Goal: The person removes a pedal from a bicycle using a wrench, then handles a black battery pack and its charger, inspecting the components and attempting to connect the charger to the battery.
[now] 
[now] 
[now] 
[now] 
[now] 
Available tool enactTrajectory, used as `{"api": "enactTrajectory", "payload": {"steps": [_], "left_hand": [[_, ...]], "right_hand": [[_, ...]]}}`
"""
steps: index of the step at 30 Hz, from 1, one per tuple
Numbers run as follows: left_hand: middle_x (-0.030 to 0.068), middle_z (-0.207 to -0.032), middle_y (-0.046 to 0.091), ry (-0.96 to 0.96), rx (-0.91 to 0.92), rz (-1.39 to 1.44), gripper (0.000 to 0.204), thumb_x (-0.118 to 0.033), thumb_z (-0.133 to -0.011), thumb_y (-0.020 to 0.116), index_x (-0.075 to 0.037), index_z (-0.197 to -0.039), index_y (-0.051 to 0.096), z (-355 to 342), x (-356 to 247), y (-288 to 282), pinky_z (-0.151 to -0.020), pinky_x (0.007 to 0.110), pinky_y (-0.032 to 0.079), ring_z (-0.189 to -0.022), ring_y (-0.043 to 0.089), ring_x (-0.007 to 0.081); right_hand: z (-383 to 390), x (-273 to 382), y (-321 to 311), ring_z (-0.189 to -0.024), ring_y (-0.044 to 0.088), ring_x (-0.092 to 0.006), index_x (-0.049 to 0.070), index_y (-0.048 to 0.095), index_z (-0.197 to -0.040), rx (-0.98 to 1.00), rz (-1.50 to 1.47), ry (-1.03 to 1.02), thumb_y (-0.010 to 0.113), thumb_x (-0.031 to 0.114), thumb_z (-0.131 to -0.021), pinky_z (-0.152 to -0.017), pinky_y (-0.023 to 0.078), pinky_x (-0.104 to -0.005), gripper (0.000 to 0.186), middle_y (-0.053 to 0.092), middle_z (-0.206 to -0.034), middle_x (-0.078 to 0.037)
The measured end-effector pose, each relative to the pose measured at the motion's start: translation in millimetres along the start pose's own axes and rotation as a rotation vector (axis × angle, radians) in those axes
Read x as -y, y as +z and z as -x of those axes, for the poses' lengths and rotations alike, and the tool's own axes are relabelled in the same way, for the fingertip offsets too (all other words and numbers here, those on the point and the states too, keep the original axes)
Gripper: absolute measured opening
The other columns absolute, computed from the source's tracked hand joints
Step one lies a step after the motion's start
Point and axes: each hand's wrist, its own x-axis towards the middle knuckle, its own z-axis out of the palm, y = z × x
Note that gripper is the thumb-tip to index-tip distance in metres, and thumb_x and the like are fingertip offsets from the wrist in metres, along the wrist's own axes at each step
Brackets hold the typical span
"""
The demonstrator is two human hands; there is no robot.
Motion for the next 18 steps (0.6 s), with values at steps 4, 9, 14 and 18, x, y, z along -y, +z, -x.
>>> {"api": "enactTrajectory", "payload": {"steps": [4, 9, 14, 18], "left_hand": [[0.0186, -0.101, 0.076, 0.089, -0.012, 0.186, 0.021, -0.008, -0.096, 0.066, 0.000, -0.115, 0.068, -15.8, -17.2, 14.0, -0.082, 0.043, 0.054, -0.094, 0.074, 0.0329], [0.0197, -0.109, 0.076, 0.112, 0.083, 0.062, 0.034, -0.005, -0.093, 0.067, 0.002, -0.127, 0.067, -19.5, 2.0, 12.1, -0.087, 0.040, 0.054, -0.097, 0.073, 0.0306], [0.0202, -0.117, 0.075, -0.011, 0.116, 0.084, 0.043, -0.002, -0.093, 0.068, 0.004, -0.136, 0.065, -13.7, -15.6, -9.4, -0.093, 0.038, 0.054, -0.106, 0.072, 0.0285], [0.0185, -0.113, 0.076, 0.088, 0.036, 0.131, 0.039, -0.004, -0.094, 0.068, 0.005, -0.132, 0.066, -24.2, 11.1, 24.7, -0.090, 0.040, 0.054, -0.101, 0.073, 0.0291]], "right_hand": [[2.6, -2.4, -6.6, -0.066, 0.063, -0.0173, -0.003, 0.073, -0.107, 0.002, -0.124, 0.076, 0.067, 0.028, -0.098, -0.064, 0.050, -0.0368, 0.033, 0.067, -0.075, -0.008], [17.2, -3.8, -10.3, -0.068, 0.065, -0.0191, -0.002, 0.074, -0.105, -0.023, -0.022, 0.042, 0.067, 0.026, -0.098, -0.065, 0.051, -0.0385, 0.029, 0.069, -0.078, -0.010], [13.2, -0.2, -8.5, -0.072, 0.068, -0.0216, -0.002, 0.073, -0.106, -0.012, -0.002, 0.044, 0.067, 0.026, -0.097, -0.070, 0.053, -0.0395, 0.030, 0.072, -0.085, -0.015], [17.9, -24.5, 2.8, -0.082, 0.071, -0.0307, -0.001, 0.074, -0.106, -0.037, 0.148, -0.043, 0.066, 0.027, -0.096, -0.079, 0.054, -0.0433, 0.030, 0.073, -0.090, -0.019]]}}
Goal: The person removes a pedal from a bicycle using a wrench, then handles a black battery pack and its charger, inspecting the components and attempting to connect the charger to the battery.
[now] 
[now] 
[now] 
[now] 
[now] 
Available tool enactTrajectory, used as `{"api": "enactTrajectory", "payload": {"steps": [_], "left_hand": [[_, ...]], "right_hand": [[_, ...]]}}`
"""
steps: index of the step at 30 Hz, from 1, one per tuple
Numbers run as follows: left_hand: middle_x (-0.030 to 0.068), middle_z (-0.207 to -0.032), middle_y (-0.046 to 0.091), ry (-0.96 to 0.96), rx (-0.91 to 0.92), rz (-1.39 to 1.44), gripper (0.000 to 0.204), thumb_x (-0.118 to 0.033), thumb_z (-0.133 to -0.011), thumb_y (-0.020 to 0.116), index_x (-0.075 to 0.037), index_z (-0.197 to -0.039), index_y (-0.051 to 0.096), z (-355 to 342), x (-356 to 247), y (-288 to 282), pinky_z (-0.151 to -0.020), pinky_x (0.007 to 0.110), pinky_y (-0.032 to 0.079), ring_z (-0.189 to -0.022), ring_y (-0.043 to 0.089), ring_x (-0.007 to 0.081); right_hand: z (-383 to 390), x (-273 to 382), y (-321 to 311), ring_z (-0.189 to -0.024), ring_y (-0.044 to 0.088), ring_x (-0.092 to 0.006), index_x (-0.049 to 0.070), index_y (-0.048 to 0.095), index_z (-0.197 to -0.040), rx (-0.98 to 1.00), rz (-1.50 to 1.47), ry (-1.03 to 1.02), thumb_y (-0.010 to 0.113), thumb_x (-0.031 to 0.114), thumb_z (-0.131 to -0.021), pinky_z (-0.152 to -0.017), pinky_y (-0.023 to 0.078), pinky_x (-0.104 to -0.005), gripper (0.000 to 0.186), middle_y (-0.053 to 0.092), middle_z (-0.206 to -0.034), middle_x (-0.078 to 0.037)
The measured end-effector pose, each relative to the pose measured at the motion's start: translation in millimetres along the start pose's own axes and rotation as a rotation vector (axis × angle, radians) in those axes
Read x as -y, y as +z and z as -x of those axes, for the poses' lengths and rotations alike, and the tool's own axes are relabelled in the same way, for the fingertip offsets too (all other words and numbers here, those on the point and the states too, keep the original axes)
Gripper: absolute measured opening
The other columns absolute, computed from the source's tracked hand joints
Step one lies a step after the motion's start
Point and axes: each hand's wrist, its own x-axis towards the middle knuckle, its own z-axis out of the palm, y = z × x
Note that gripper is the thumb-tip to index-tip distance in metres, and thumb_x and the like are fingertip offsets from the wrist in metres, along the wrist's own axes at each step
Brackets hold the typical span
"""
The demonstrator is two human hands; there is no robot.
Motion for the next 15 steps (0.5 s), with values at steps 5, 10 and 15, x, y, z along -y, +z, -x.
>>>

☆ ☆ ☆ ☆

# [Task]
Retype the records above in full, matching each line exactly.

# [Reply to the task]
Goal: The person removes a pedal from a bicycle using a wrench, then handles a black battery pack and its charger, inspecting the components and attempting to connect the charger to the battery.
[now] 
[now] 
[now] 
[now] 
[now] 
Available tool enactTrajectory, used as `{"api": "enactTrajectory", "payload": {"steps": [_], "left_hand": [[_, ...]], "right_hand": [[_, ...]]}}`
"""
steps: index of the step at 30 Hz, from 1, one per tuple
Numbers run as follows: left_hand: middle_x (-0.030 to 0.068), middle_z (-0.207 to -0.032), middle_y (-0.046 to 0.091), ry (-0.96 to 0.96), rx (-0.91 to 0.92), rz (-1.39 to 1.44), gripper (0.000 to 0.204), thumb_x (-0.118 to 0.033), thumb_z (-0.133 to -0.011), thumb_y (-0.020 to 0.116), index_x (-0.075 to 0.037), index_z (-0.197 to -0.039), index_y (-0.051 to 0.096), z (-355 to 342), x (-356 to 247), y (-288 to 282), pinky_z (-0.151 to -0.020), pinky_x (0.007 to 0.110), pinky_y (-0.032 to 0.079), ring_z (-0.189 to -0.022), ring_y (-0.043 to 0.089), ring_x (-0.007 to 0.081); right_hand: z (-383 to 390), x (-273 to 382), y (-321 to 311), ring_z (-0.189 to -0.024), ring_y (-0.044 to 0.088), ring_x (-0.092 to 0.006), index_x (-0.049 to 0.070), index_y (-0.048 to 0.095), index_z (-0.197 to -0.040), rx (-0.98 to 1.00), rz (-1.50 to 1.47), ry (-1.03 to 1.02), thumb_y (-0.010 to 0.113), thumb_x (-0.031 to 0.114), thumb_z (-0.131 to -0.021), pinky_z (-0.152 to -0.017), pinky_y (-0.023 to 0.078), pinky_x (-0.104 to -0.005), gripper (0.000 to 0.186), middle_y (-0.053 to 0.092), middle_z (-0.206 to -0.034), middle_x (-0.078 to 0.037)
The measured end-effector pose, each relative to the pose measured at the motion's start: translation in millimetres along the start pose's own axes and rotation as a rotation vector (axis × angle, radians) in those axes
Read x as -y, y as +z and z as -x of those axes, for the poses' lengths and rotations alike, and the tool's own axes are relabelled in the same way, for the fingertip offsets too (all other words and numbers here, those on the point and the states too, keep the original axes)
Gripper: absolute measured opening
The other columns absolute, computed from the source's tracked hand joints
Step one lies a step after the motion's start
Point and axes: each hand's wrist, its own x-axis towards the middle knuckle, its own z-axis out of the palm, y = z × x
Note that gripper is the thumb-tip to index-tip distance in metres, and thumb_x and the like are fingertip offsets from the wrist in metres, along the wrist's own axes at each step
Brackets hold the typical span
"""
The demonstrator is two human hands; there is no robot.
Motion for the next 18 steps (0.6 s), with values at steps 4, 9, 14 and 18, x, y, z along -y, +z, -x.
>>> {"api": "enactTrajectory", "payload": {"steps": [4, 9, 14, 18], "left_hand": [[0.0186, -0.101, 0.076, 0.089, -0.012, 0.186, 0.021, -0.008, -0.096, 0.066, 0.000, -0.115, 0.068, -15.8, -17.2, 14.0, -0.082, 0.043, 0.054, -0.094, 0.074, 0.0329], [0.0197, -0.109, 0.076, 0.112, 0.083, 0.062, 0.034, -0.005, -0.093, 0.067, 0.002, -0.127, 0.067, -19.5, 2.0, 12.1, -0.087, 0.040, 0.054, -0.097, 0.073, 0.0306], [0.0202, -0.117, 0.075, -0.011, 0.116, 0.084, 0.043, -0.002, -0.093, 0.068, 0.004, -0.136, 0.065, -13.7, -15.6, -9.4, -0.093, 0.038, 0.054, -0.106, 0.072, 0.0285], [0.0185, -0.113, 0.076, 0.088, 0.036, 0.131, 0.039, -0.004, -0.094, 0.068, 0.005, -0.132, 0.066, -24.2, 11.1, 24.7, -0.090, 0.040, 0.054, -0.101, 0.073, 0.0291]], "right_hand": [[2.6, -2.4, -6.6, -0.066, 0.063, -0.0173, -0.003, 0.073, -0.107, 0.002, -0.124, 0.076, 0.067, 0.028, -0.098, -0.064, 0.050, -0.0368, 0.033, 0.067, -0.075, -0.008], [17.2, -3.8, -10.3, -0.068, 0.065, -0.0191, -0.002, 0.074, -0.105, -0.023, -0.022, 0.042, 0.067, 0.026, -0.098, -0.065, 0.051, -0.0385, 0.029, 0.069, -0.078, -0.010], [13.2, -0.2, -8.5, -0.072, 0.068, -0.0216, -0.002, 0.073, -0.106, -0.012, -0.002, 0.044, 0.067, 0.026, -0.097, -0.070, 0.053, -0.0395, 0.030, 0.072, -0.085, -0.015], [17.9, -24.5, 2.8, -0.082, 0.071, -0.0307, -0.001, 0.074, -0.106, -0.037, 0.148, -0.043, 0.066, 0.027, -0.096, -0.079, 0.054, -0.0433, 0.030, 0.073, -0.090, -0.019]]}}
Goal: The person removes a pedal from a bicycle using a wrench, then handles a black battery pack and its charger, inspecting the components and attempting to connect the charger to the battery.
[now] 
[now] 
[now] 
[now] 
[now] 
Available tool enactTrajectory, used as `{"api": "enactTrajectory", "payload": {"steps": [_], "left_hand": [[_, ...]], "right_hand": [[_, ...]]}}`
"""
steps: index of the step at 30 Hz, from 1, one per tuple
Numbers run as follows: left_hand: middle_x (-0.030 to 0.068), middle_z (-0.207 to -0.032), middle_y (-0.046 to 0.091), ry (-0.96 to 0.96), rx (-0.91 to 0.92), rz (-1.39 to 1.44), gripper (0.000 to 0.204), thumb_x (-0.118 to 0.033), thumb_z (-0.133 to -0.011), thumb_y (-0.020 to 0.116), index_x (-0.075 to 0.037), index_z (-0.197 to -0.039), index_y (-0.051 to 0.096), z (-355 to 342), x (-356 to 247), y (-288 to 282), pinky_z (-0.151 to -0.020), pinky_x (0.007 to 0.110), pinky_y (-0.032 to 0.079), ring_z (-0.189 to -0.022), ring_y (-0.043 to 0.089), ring_x (-0.007 to 0.081); right_hand: z (-383 to 390), x (-273 to 382), y (-321 to 311), ring_z (-0.189 to -0.024), ring_y (-0.044 to 0.088), ring_x (-0.092 to 0.006), index_x (-0.049 to 0.070), index_y (-0.048 to 0.095), index_z (-0.197 to -0.040), rx (-0.98 to 1.00), rz (-1.50 to 1.47), ry (-1.03 to 1.02), thumb_y (-0.010 to 0.113), thumb_x (-0.031 to 0.114), thumb_z (-0.131 to -0.021), pinky_z (-0.152 to -0.017), pinky_y (-0.023 to 0.078), pinky_x (-0.104 to -0.005), gripper (0.000 to 0.186), middle_y (-0.053 to 0.092), middle_z (-0.206 to -0.034), middle_x (-0.078 to 0.037)
The measured end-effector pose, each relative to the pose measured at the motion's start: translation in millimetres along the start pose's own axes and rotation as a rotation vector (axis × angle, radians) in those axes
Read x as -y, y as +z and z as -x of those axes, for the poses' lengths and rotations alike, and the tool's own axes are relabelled in the same way, for the fingertip offsets too (all other words and numbers here, those on the point and the states too, keep the original axes)
Gripper: absolute measured opening
The other columns absolute, computed from the source's tracked hand joints
Step one lies a step after the motion's start
Point and axes: each hand's wrist, its own x-axis towards the middle knuckle, its own z-axis out of the palm, y = z × x
Note that gripper is the thumb-tip to index-tip distance in metres, and thumb_x and the like are fingertip offsets from the wrist in metres, along the wrist's own axes at each step
Brackets hold the typical span
"""
The demonstrator is two human hands; there is no robot.
Motion for the next 15 steps (0.5 s), with values at steps 5, 10 and 15, x, y, z along -y, +z, -x.
>>>

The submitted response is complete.